Moreover, Dr. Bell highlights that these recommendations can apply to any situation where the WHO Director General declares a perceived threat of a public health emergency, even in the absence of absence of demonstrable harm.
This broadening of IHR to apply to “potential” threats to public health as well as “actual” threats (Article 12) raises questions of how far the WHO’s binding recommendations will reach, should the amendments be accepted.
“Under the WHO’s ‘One Health’ policy – which covers health of humans, animals plants and the environment – it’s possible that the WHO will be able to make recommendations about perceived emergencies related to just about anything, not just pandemics,” says Lane.
This is a key concern for Senator Antic. “I’m worried that this is another step in heading us towards the likes of climate lockdowns, which are not in the realm of conspiracy theory any longer. I think we’re going to see a time where they become the stuff of reality,” he says, noting that climate change is increasingly being positioned as a preeminent global health concern in government and peak body reporting.
Regardless, even if the IHRs were to apply only in the case of perceived pandemics, we can expect more emergencies of this nature to be declared as a result of the “huge surveillance program” set out in the IHR amendments, says Dr. Bell.

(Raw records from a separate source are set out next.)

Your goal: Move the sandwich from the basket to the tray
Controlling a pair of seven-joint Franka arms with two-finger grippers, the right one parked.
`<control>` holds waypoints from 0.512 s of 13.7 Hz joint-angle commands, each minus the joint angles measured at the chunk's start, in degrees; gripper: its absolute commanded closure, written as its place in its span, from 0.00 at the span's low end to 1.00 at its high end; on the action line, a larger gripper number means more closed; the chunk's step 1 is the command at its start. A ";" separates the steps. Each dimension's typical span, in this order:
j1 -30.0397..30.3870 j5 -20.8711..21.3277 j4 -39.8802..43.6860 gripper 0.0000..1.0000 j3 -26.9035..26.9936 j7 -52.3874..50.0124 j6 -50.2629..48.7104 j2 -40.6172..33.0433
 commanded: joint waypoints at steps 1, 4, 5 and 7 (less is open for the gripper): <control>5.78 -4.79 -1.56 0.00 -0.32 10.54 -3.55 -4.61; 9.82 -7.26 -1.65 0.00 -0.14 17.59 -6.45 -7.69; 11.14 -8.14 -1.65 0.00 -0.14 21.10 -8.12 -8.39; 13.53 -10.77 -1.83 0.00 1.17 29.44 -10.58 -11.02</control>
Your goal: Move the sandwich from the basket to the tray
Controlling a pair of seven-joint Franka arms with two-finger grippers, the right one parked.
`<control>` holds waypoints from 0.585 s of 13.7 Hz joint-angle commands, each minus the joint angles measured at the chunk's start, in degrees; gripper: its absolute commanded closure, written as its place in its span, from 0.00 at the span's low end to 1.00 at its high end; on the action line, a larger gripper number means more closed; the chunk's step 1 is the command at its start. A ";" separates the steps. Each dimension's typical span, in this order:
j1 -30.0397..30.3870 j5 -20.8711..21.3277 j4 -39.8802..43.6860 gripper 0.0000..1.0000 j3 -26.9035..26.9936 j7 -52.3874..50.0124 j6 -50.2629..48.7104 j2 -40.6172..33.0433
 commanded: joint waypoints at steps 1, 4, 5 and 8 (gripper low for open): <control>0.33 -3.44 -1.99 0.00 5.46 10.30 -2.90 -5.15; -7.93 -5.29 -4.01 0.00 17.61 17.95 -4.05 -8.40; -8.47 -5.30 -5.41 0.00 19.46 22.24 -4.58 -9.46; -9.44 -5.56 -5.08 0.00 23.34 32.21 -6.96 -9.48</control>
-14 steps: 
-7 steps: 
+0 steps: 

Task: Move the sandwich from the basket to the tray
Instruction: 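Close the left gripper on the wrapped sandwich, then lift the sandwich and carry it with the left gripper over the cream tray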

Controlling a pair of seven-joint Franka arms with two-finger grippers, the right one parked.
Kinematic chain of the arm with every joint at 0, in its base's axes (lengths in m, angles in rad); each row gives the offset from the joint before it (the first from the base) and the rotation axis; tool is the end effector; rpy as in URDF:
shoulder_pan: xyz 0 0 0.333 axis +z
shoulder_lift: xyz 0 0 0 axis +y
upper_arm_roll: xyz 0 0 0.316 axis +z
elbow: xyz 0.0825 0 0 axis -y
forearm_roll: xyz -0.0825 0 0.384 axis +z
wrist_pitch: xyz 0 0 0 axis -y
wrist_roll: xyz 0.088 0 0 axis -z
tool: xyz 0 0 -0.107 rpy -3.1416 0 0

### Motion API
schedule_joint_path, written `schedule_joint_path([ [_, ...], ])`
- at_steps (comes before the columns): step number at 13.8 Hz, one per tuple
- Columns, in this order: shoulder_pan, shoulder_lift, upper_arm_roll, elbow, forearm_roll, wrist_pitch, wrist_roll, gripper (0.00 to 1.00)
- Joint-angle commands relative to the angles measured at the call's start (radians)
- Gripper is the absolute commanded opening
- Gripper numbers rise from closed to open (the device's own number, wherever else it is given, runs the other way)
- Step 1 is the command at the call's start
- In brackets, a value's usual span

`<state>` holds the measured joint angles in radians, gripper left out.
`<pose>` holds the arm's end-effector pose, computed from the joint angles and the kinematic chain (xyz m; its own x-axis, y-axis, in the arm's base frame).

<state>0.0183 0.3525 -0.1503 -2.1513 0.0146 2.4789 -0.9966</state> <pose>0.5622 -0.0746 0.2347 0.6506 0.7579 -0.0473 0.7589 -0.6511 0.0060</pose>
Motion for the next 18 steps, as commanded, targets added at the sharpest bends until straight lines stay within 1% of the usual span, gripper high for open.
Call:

Indeed, the Australian Government specifically states that the proposed IHR amendments relate to “core capabilities set out in the IHR relating to surveillance, monitoring, reporting, notification, [and] verification,” of pandemics.
“They are setting up a huge mechanism, which is using our money to find viral variants … which will absolutely find viral variants, because that’s nature,” says Dr. Bell. “This will then be used to lock people down and then extract wealth from them through a vaccine, a 100-day vaccine, in order to give them their freedom back for a while. And that is the sort of life that they are explicitly laying out and talking about…So then the question is, is that a good thing or a bad thing?”
Unsurprisingly, groups like Exit the WHO and Stand Up are of the opinion that this is a bad thing. “The WHO is an advisory body,” says Lane. “We didn’t elect them to represent us, and they have a broad-brush approach to medical situations that require nuanced solutions which a global body can’t offer,” she says, adding, “We are perfectly capable of governing ourselves.”
Senator Antic is more forthright, stating that “Australia should immediately withdraw” from the WHO. “Australia is a sovereign country that should be making sovereign decisions about its own healthcare.”
Politicians from around the world are increasingly taking a similar view. In recent months, leaders from the European Union, the Netherlands, Slovakia, Estonia, South Africa, the Philippines, and the US have tabled bills and written letters opposing the WHO’s treaty and amendments.
Whether Australia chooses to accept the WHO’s proposed reforms or not, Dr. Bell says we need to “stop pretending” that the reforms will not result in the ceding of national sovereignty over public health decision-making to the WHO.
“If people want to have the freedom to visit their families, to travel and to make those sorts of choices for themselves rather than someone completely disconnected from them, someone even in another country making those decisions for them, then they should be worried about this,” says Dr Bell.
Ultimately, he says, “If you value your way of life – then you have to oppose these sorts of things.”
The Department of Health was contacted for comment but did not respond by publication deadline.